• Exercise goal:
From the entries that follow, reproduce exactly and only the lines from the line with "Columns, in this" to the line with "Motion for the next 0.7", endpoints included.

• Given records:
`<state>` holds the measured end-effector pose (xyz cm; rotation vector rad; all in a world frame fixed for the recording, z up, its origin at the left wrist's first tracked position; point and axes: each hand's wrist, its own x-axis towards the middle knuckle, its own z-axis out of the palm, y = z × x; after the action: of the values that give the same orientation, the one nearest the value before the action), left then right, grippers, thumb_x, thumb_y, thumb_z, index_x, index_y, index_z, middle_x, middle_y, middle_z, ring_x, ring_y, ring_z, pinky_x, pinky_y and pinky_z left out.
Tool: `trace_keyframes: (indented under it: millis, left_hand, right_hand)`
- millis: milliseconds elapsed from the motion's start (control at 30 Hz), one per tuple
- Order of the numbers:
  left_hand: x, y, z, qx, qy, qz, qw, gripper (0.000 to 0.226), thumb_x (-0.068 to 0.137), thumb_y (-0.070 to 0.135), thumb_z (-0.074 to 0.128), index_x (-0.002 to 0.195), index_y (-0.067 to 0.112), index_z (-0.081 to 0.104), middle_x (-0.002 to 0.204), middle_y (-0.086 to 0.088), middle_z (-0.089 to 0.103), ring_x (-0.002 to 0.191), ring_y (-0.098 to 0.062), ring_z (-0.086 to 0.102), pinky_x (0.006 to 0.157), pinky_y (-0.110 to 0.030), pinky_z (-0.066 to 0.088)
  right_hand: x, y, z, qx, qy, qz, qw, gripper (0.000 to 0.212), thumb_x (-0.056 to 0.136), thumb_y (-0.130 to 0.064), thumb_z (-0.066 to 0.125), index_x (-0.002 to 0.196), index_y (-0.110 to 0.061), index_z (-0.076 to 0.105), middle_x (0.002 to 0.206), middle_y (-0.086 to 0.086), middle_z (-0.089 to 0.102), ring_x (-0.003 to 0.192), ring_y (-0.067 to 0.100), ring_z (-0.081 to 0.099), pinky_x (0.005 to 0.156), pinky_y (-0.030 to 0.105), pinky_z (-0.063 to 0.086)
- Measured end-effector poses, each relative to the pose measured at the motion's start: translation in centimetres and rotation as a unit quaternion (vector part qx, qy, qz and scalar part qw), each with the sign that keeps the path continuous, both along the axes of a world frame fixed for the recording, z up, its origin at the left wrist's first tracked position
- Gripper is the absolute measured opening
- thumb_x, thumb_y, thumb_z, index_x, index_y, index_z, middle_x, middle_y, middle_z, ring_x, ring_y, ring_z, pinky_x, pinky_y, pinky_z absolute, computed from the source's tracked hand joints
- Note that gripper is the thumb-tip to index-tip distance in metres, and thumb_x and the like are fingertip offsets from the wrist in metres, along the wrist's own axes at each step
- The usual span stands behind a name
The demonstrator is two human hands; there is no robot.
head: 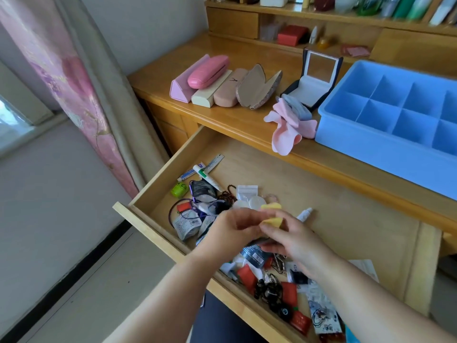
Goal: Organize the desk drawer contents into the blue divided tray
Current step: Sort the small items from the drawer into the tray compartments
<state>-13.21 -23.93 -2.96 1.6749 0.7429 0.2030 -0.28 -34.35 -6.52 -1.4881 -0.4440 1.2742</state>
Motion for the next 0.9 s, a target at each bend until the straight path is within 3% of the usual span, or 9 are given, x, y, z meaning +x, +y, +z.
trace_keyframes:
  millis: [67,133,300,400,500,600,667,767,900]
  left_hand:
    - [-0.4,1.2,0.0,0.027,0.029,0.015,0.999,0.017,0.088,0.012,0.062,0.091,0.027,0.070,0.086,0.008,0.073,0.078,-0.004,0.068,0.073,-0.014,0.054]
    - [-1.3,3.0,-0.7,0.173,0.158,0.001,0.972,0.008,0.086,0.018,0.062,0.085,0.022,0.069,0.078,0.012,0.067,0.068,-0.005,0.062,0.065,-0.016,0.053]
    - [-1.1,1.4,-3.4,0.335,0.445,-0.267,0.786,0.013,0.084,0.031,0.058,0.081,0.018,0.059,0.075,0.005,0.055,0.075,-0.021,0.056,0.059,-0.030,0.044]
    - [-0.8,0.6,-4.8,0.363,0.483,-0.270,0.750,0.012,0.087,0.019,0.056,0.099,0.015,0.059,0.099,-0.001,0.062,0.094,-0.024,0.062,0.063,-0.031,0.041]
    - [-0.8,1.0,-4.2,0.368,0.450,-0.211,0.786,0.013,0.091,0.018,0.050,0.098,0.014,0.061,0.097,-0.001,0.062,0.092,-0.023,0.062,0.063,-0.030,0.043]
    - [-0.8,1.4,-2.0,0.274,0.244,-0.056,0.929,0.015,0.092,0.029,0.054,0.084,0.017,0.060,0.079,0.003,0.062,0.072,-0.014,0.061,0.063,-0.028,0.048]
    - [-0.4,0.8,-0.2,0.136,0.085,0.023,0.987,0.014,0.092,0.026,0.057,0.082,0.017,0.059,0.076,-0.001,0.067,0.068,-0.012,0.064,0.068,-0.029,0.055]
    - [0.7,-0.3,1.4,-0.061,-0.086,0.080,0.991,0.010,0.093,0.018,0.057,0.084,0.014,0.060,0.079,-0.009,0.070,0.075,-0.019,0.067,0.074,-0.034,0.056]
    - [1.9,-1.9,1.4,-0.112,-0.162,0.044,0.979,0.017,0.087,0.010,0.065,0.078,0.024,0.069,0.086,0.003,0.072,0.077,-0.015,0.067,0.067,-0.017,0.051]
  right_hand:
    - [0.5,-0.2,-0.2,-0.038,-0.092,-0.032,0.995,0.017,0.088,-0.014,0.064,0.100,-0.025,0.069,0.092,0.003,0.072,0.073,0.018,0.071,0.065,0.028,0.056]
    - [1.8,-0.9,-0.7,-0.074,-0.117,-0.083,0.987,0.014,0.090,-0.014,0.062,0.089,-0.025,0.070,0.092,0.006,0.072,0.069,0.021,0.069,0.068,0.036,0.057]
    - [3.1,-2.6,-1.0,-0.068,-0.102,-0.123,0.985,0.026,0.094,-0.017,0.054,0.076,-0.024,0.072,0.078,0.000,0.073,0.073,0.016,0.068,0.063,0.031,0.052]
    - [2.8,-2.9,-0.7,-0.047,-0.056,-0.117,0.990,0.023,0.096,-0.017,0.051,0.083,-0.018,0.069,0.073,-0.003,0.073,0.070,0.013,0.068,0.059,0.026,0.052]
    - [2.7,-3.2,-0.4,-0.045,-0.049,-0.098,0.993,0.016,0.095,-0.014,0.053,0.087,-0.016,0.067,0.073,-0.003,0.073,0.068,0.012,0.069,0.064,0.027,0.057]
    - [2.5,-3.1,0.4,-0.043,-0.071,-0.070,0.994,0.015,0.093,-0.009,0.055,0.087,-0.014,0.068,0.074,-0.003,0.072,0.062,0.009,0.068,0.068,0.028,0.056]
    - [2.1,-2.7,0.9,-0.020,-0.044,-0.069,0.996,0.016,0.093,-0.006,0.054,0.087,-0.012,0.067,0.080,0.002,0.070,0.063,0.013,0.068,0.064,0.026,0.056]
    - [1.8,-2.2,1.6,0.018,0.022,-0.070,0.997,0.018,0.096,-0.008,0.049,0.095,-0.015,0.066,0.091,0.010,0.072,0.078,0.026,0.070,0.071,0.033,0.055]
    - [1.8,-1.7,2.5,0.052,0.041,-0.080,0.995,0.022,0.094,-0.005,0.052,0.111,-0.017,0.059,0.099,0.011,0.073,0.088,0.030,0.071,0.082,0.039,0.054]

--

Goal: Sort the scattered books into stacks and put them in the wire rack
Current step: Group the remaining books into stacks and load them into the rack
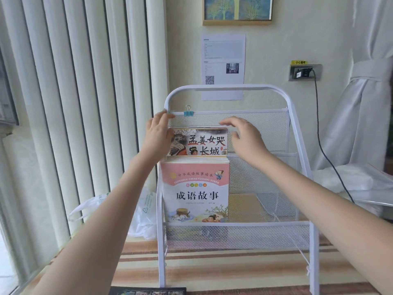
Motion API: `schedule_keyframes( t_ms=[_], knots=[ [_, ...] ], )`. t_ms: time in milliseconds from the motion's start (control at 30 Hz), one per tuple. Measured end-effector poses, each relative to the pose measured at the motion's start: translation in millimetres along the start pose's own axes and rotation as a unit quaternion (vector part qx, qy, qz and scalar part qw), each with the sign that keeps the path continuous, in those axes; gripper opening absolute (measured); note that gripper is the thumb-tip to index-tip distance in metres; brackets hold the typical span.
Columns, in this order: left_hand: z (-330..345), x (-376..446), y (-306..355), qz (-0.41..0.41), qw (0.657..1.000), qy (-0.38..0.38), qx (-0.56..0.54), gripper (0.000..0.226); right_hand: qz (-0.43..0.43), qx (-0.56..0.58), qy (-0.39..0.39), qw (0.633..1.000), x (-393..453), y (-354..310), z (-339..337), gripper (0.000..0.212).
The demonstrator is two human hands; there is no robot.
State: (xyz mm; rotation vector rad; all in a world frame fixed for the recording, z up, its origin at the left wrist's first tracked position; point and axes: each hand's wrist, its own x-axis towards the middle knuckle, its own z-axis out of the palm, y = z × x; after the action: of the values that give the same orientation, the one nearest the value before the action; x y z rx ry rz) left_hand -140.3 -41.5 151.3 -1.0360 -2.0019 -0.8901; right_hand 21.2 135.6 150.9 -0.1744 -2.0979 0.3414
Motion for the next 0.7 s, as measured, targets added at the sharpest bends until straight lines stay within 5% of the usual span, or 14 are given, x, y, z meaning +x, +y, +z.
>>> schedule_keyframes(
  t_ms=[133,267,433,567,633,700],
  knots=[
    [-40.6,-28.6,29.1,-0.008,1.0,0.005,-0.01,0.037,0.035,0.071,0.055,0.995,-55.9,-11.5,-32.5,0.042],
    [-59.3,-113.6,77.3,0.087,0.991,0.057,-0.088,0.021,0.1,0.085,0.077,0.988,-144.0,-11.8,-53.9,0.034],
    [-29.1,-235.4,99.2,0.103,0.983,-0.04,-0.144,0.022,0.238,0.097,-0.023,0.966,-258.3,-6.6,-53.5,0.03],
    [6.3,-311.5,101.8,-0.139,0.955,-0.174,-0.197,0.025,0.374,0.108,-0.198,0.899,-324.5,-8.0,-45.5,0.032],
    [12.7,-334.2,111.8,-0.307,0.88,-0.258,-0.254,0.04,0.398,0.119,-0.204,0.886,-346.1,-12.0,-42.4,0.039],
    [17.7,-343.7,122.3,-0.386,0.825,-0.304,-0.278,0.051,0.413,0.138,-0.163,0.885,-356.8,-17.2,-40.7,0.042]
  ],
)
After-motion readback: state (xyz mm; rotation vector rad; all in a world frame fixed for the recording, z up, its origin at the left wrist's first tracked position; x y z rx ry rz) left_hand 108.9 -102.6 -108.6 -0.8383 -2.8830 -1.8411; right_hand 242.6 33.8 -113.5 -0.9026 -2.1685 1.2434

• Written solution:
Columns, in this order: left_hand: z (-330..345), x (-376..446), y (-306..355), qz (-0.41..0.41), qw (0.657..1.000), qy (-0.38..0.38), qx (-0.56..0.54), gripper (0.000..0.226); right_hand: qz (-0.43..0.43), qx (-0.56..0.58), qy (-0.39..0.39), qw (0.633..1.000), x (-393..453), y (-354..310), z (-339..337), gripper (0.000..0.212).
The demonstrator is two human hands; there is no robot.
State: (xyz mm; rotation vector rad; all in a world frame fixed for the recording, z up, its origin at the left wrist's first tracked position; point and axes: each hand's wrist, its own x-axis towards the middle knuckle, its own z-axis out of the palm, y = z × x; after the action: of the values that give the same orientation, the one nearest the value before the action; x y z rx ry rz) left_hand -140.3 -41.5 151.3 -1.0360 -2.0019 -0.8901; right_hand 21.2 135.6 150.9 -0.1744 -2.0979 0.3414
Motion for the next 0.7 s, as measured, targets added at the sharpest bends until straight lines stay within 5% of the usual span, or 14 are given, x, y, z meaning +x, +y, +z.

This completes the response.